The following operating and financial results are based on 2020 third-quarter gold equivalent production. Production and cost measures are on an attributable basis:
Production1: Kinross produced 603,312 attributable Au eq. oz. in Q3 2020, compared with 608,033 Au eq. oz. in Q3 2019. The slight decrease was largely due to lower production at Paracatu, Maricunga and Kupol, largely offset by increases at Fort Knox and Bald Mountain.
Average realized gold price3: The average realized gold price in Q3 2020 increased 30% to $1,908 per ounce, compared with $1,467 per ounce in Q3 2019.
Revenue: Revenue from metal sales increased by 29% to $1,131.3 million in Q3 2020, compared with $877.1 million during the same period in 2019.
Production cost of sales1, 2: Production cost of sales per Au eq. oz. was $737 for Q3 2020 and was in line with $735 for Q3 2019. Production cost of sales per Au oz. on a by-product basis decreased to $707 in Q3 2020, compared with $716 in Q3 2019, based on Q3 2020 attributable gold sales of 573,173 ounces and attributable silver sales of 1,210,707 ounces.

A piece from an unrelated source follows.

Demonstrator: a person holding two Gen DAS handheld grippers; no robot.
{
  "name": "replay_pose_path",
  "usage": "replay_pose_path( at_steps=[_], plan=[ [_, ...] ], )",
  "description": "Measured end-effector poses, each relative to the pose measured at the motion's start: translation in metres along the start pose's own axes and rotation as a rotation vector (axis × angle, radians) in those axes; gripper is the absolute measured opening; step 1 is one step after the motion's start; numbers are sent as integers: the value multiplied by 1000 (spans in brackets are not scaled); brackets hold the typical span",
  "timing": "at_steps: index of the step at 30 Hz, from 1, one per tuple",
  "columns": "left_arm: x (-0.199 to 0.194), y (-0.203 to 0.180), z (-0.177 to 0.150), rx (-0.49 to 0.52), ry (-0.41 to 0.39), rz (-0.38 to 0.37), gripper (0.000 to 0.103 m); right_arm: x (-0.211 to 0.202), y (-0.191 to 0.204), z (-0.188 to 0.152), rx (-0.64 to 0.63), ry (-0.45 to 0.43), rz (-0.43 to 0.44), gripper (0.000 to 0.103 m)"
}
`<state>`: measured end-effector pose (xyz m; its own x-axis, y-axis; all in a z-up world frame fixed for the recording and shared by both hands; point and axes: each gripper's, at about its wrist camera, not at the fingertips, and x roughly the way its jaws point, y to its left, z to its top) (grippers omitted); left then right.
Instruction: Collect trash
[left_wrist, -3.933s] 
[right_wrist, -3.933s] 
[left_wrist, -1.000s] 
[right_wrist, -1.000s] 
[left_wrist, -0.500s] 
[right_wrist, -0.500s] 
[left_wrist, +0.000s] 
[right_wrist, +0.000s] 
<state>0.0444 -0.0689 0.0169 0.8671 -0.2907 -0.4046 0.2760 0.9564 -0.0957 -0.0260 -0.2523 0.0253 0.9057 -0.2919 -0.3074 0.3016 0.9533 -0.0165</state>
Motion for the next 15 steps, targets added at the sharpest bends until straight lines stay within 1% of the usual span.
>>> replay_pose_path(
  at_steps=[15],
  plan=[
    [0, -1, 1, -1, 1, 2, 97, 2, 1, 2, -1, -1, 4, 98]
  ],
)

Margins: Kinross’ attributable margin per Au eq. oz. sold3 increased by 60% to $1,171 for Q3 2020, compared with the Q3 2019 margin of $732, and significantly outpacing the year-over-year 30% increase in average realized gold price.
All-in sustaining cost1, 2: All-in sustaining cost per Au eq. oz. sold decreased to $958 in Q3 2020, compared with $1,028 in Q3 2019. All-in sustaining cost per Au oz. sold on a by-product basis decreased to $934 in Q3 2020, compared with $1,016 in Q3 2019. The decrease in all-in sustaining cost was primarily a result of lower capital expenditures.
Operating cash flow: Adjusted operating cash flow2 for Q3 2020 increased by 86% to $549.6 million, compared with $295.4 million for Q3 2019, primarily due to the increase in margins.
Net operating cash flow increased by 135% to $544.1 million for Q3 2020, compared with $231.7 million for Q3 2019.
Earnings: Adjusted net earnings2 nearly tripled to $310.2 million, or $0.25 per share, for Q3 2020, compared with $104.0 million, or $0.08 per share, for Q3 2019, primarily due to the increase in margins.
Reported net earnings5 nearly quadrupled to $240.7 million, or $0.19 per share, for Q3 2020, compared with $60.9 million, or $0.05 per share, for Q3 2019.
Capital expenditures: Capital expenditures were $212.1 million for Q3 2020, compared with $242.6 million for Q3 2019, primarily due to decreases in spending at Bald Mountain and Tasiast.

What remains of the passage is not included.